Гот задремал прямо на кухне, привалившись к стене. Проснулся оттого, что Зверь пинал ногой его стул:
— Кушать подано, — подобострастно сообщил сержант.
Что ж, ради этого стоило проснуться.
Гот ожидал, что будет вкусно, но на подобное не смел и надеяться. Нежное, как у земных ракообразных, мясо оказалось пряным, чуть солоноватым, сочным и… Дитрих был не силен в словах. Так что есть он начал молча.
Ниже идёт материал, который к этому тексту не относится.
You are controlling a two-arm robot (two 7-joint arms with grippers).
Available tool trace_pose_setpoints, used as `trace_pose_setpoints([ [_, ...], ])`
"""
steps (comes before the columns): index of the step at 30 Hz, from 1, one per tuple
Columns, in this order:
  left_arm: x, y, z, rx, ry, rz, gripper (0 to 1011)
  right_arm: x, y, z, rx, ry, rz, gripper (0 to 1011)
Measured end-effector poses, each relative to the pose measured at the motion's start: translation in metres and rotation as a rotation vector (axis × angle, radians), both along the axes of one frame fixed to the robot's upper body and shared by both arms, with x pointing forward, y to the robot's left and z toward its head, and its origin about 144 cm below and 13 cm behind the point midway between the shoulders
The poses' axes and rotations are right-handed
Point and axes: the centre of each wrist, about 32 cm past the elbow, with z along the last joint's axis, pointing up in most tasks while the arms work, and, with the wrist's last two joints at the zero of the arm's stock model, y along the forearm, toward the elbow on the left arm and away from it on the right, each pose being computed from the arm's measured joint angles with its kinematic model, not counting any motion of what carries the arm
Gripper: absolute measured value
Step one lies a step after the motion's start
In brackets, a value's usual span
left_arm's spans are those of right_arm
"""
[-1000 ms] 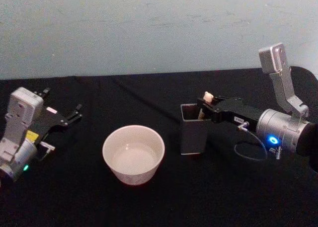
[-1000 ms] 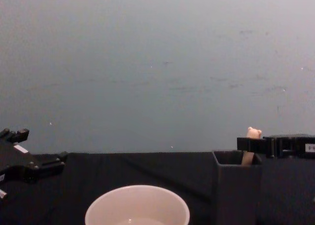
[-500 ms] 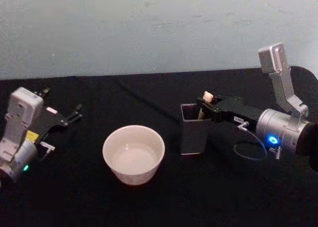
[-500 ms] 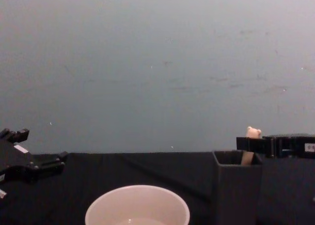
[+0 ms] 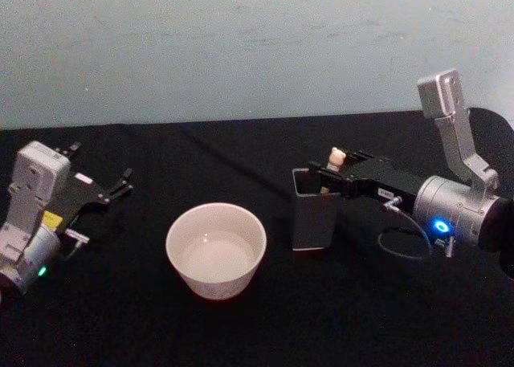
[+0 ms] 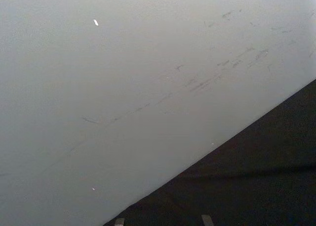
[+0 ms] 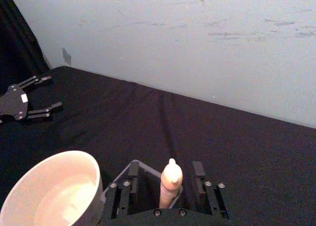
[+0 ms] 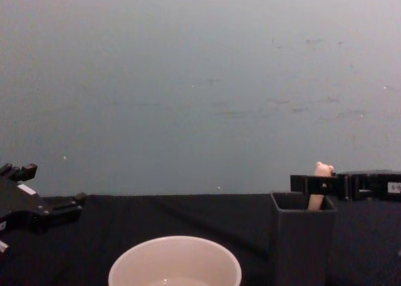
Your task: Pick up the stirring spoon with one hand, stir inside the cup, then place it back in its original position.
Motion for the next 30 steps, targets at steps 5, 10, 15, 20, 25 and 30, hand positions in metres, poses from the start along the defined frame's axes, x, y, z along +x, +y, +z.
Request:
trace_pose_setpoints([
  [5,0.000,0.000,0.000,0.000,0.000,0.000,1001,0.000,0.000,0.000,0.000,0.000,0.000,816],
  [10,0.000,0.000,0.000,0.000,0.000,0.000,1001,0.000,0.000,0.000,0.000,0.000,0.000,938],
  [15,0.000,0.000,0.000,0.000,0.000,0.000,1001,0.000,0.000,0.000,0.001,-0.004,-0.002,1002],
  [20,0.000,0.000,0.000,0.000,0.000,0.000,1001,-0.001,0.001,0.005,0.015,-0.033,-0.014,1002],
  [25,0.000,0.000,0.000,0.000,0.000,0.000,1001,0.001,0.002,0.014,0.063,-0.106,-0.076,1002],
  [30,0.000,0.000,0.000,0.000,0.000,0.000,1001,0.003,0.004,0.021,0.100,-0.187,-0.192,1002],
])
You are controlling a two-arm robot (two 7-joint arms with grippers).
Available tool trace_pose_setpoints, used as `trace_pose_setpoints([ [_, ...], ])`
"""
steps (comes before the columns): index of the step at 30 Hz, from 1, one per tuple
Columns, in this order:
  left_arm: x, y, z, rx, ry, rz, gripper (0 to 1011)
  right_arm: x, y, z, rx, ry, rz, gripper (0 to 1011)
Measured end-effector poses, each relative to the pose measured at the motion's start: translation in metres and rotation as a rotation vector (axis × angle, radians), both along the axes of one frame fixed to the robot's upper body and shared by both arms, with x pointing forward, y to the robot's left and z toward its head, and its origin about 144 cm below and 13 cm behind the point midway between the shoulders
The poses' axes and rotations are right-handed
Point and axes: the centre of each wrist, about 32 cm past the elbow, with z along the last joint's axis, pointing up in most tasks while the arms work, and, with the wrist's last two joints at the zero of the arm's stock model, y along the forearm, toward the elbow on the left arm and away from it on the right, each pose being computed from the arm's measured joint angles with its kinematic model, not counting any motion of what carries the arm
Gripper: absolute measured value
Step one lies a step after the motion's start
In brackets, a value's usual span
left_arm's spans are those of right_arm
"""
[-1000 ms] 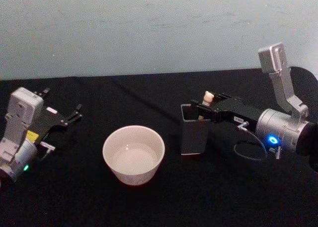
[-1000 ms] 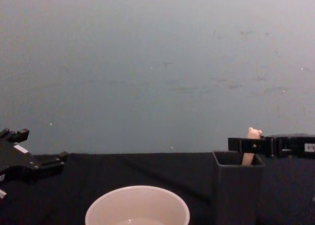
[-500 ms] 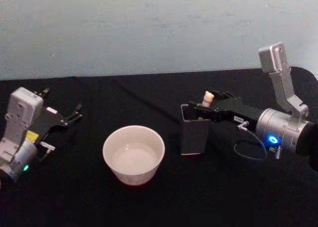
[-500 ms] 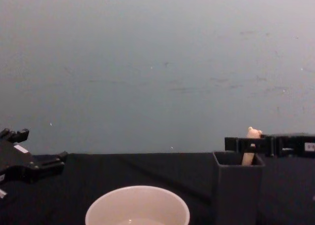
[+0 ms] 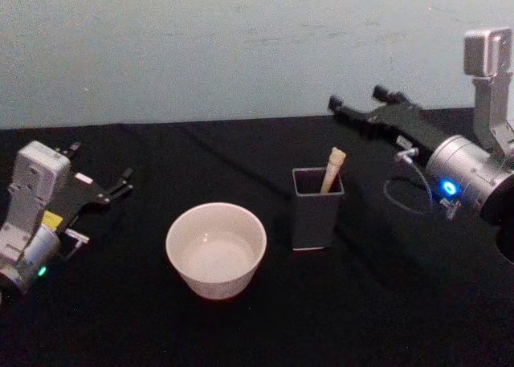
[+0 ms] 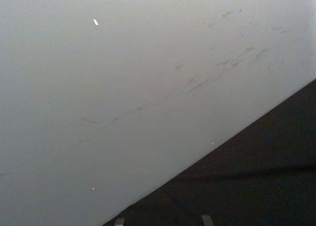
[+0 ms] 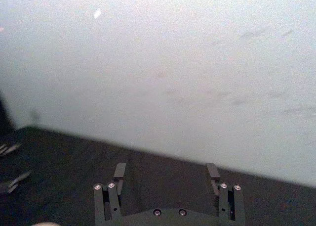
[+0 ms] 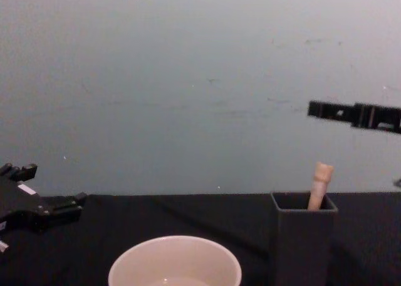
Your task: Pick up the stirring spoon with one hand, stir inside the cup, then place it back in its original position.
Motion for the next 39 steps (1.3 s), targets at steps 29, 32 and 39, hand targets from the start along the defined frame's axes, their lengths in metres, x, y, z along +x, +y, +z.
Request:
trace_pose_setpoints([
  [29,0.000,0.000,0.000,0.000,0.000,0.000,1001,-0.021,0.008,-0.090,-0.275,0.049,-0.342,1002],
  [32,0.000,0.000,0.000,0.000,0.000,0.000,1001,-0.021,0.008,-0.090,-0.275,0.049,-0.342,1002],
  [39,0.000,0.000,0.000,0.000,0.000,0.000,1001,-0.021,0.008,-0.090,-0.275,0.048,-0.341,1002],
])
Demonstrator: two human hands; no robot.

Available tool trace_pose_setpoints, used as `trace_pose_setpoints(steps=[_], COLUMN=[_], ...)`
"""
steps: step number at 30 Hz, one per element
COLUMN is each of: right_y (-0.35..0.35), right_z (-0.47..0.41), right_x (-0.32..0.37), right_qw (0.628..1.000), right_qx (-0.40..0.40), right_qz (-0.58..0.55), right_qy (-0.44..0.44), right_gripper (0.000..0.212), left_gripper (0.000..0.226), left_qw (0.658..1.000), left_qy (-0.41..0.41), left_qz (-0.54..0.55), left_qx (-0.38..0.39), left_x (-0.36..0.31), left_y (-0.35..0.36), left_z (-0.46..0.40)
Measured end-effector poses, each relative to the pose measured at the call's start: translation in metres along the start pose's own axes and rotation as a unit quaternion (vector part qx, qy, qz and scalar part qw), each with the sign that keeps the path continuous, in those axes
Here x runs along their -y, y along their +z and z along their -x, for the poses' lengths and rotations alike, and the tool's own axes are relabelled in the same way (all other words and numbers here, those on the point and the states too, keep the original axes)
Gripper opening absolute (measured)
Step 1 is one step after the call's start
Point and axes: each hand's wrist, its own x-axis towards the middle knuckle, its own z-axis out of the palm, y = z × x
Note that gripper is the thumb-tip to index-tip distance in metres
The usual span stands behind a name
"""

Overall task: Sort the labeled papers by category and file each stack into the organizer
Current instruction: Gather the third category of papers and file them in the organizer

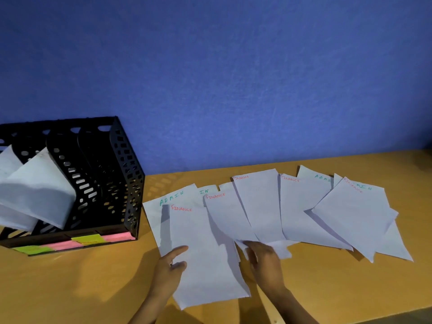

Минут через пятнадцать, когда первый голод был уголен и даже спать хотелось почему-то меньше, Гот заметил с легкой тоской:
— А в Нарбэ мы раков ловили, — он вздохнул, — и варили. Здоровенные, помню, были раки. У нас русские батраки были, отец у них научился раков ловить.
— И варить, — понимающе кивнул Зверь. — Слушай, Нарбэ, это что, твое поместье так называется?
— Поместье? — Гот снова вздохнул. — Ну, можно сказать и так. Мой пра-пра-пра… в общем, родоначальник, согласно семейным легендам, был украшен чудовищным шрамом через все лицо. Отсюда и прозвище. Нетипичная ситуация. Обычно имя рода идет от названия земли, а у нас наоборот получилось.